Repository files navigation

tensorscript

Tensor Library that uses https://github.com/xnought/webgpu-compute for WebGPU computation.

All computation done on the GPU!

Roadmap

  • Random uniform, zeros, and ones array generation
  • pow
  • sum
  • add
  • sub
  • mult
  • div
  • matmul
  • contiguous
  • unsqueeze
  • expandTo
  • Lazy evaluation and backprop (partially done)
  • Linear Regression
    • Without intercept
    • With intercept
  • Don't compute gradients for leaves for faster
  • tensor.set method for batches
  • softmax
  • relu
  • log
  • Fix softmax grad (do jacobian)
  • MLP Example
    • Load MNIST into the browser on CPU
    • Load batches and convert to one-hot
    • Overfit on one batch
    • Train on subset of train
    • Visualize training in browser and have interactive example

Getting Started

Download the library (no dependencies)

wget https://raw.githubusercontent.com/xnought/tensorscript/refs/heads/main/tensorscript.js

Before you can do anything, you must set the global GPU/device to your GPU.

import {Tensor} from "./tensorscript";

const adapter = await navigator.gpu.requestAdapter();
const device = await adapter.requestDevice();
Tensor.setDevice(device);

Then go wild!

Tensor Data

Tensor.tensor

Initialized GPU Tensor given array, dtype and shape.

In this case I want to send the vector [1,2,3] to the gpu with shape [3,1].

const a = await Tensor.tensor([1,2,3], [3,1], "f32");
await a.print();

console outputs ↓

dtype='f32', shape=[3,1], strides=[1,1],
gpuBuffer=
[[1],
 [2],
 [3]]

Tensor.random

Random value between [0, 1).

In this case random values of a tensor shaped of [4,1] of 32 bit floating points.

const a = await Tensor.random([4, 1], "f32");
await a.print();

console outputs ↓

dtype='f32', shape=[4,1], strides=[1,1],
gpuBuffer=
[[0.11176824569702148],
 [0.5849729776382446],
 [0.9514476656913757],
 [0.7110687494277954]]

Tensor.fill

Fill an entire tensor with a single scalar value. In this case a [2,2,2] shaped tensor of unsigned integers.

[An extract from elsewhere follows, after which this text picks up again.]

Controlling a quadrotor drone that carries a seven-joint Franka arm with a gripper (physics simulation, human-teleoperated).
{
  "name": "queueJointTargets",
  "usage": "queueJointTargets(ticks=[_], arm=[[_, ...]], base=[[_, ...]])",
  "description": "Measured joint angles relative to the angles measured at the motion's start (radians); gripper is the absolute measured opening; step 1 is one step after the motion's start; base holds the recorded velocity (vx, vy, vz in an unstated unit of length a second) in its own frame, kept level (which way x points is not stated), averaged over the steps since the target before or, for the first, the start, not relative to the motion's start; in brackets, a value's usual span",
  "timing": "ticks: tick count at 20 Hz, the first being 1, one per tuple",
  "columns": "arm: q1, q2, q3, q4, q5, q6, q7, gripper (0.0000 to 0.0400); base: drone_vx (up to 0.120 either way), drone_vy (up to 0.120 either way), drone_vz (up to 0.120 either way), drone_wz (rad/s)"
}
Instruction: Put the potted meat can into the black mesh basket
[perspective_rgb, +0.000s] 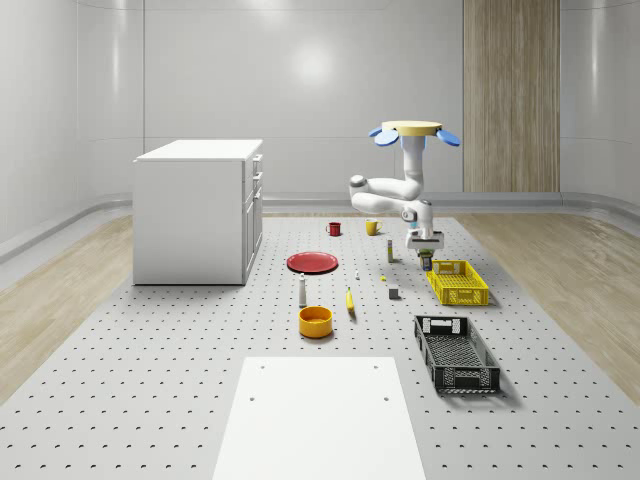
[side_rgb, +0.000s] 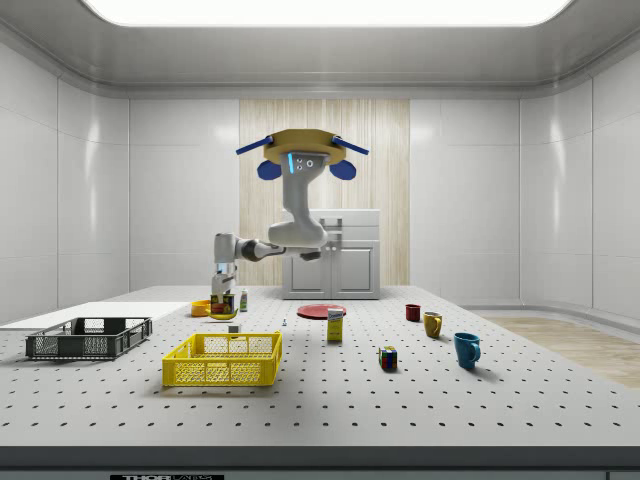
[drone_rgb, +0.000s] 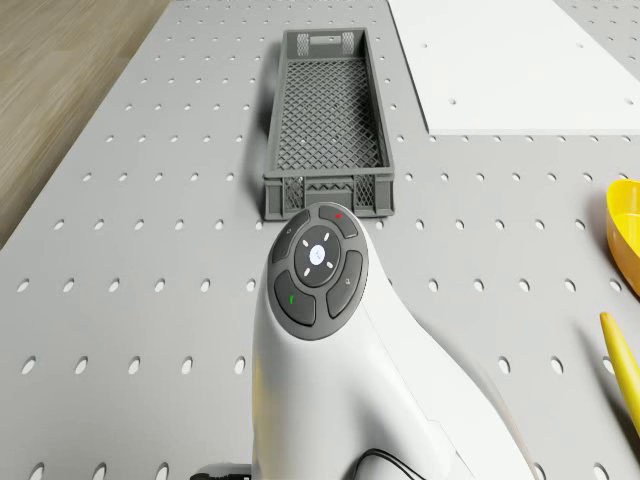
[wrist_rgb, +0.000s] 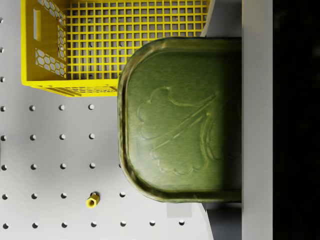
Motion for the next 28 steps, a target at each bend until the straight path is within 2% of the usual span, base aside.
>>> queueJointTargets(ticks=[28], arm=[[-0.003, -0.011, 0.002, 0.001, 0.005, 0.011, 0.002, 0.0285]], base=[[0.120, 0.000, 0.000, 0.000]])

const a = await Tensor.fill(1, [2, 2, 2], "u32");
await a.print();

console outputs ↓

dtype='u32', shape=[2,2,2], strides=[4,2,1], 
gpuBuffer=
[[[1, 1],
  [1, 1]],

 [[1, 1],
  [1, 1]]]

Tensor Operations

matmul(other)

Matrix multiplication between two matrices. Must have 2D shape and matching inner dimension!

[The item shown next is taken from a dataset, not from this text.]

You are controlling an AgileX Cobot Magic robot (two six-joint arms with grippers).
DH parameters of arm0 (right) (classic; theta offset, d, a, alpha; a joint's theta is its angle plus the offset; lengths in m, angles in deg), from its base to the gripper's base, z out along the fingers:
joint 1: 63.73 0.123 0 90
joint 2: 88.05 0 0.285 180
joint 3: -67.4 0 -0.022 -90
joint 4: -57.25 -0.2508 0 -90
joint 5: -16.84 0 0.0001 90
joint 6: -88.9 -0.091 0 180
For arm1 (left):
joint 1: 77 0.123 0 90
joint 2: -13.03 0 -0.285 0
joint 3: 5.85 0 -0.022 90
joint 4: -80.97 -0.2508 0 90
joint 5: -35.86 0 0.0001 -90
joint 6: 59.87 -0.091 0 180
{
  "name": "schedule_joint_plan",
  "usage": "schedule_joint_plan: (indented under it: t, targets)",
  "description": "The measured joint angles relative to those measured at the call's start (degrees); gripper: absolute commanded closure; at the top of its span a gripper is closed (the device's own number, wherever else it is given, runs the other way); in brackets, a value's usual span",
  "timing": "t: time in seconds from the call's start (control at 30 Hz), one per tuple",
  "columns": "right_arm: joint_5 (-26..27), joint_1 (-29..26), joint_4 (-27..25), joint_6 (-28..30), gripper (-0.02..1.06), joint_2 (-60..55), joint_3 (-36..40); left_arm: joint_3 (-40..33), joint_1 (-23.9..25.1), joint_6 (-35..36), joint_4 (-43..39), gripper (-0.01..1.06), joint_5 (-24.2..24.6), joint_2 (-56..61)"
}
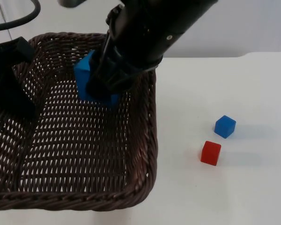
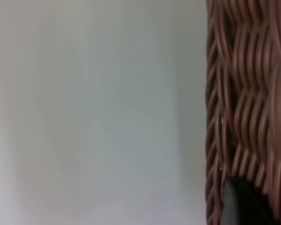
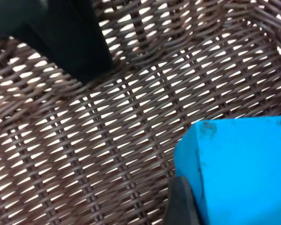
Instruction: Pick up the basket with the left hand and place the largest block into the basket with the right hand.
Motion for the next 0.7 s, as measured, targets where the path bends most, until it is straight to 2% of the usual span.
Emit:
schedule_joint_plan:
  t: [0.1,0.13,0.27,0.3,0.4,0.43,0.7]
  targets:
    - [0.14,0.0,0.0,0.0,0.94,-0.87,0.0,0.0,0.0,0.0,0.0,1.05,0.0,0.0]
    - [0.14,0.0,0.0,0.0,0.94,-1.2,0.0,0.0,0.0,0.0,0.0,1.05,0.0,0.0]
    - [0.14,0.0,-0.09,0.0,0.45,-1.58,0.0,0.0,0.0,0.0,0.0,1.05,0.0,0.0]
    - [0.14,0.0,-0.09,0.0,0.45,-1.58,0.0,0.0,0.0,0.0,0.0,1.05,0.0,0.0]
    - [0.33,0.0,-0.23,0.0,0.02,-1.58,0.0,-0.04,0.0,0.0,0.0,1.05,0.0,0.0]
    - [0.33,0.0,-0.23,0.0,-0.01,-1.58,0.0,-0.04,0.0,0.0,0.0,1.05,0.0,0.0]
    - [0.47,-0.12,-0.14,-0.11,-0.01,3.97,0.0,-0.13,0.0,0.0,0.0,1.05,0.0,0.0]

const a = await Tensor.tensor([1, 2, 3, 4, 5, 6], [2, 3]);
const b = await Tensor.tensor([0, 1, 2, 3, 4, 5], [3, 2]);
const c = await a.matmul(b);

await a.print();
await b.print();

console.log("GPU RESULT");
await c.print();

console outputs ↓

dtype='f32', shape=[2,3], strides=[3,1],
gpuBuffer=
[[1, 2, 3],
 [4, 5, 6]]

dtype='f32', shape=[3,2], strides=[2,1],
gpuBuffer=
[[0, 1],
 [2, 3],
 [4, 5]]

GPU RESULT
dtype='f32', shape=[2,2], strides=[2,1],
gpuBuffer=
[[16, 22],
 [34, 49]]

pow(other)

Raises tensor to the power of all entries elementwise in other.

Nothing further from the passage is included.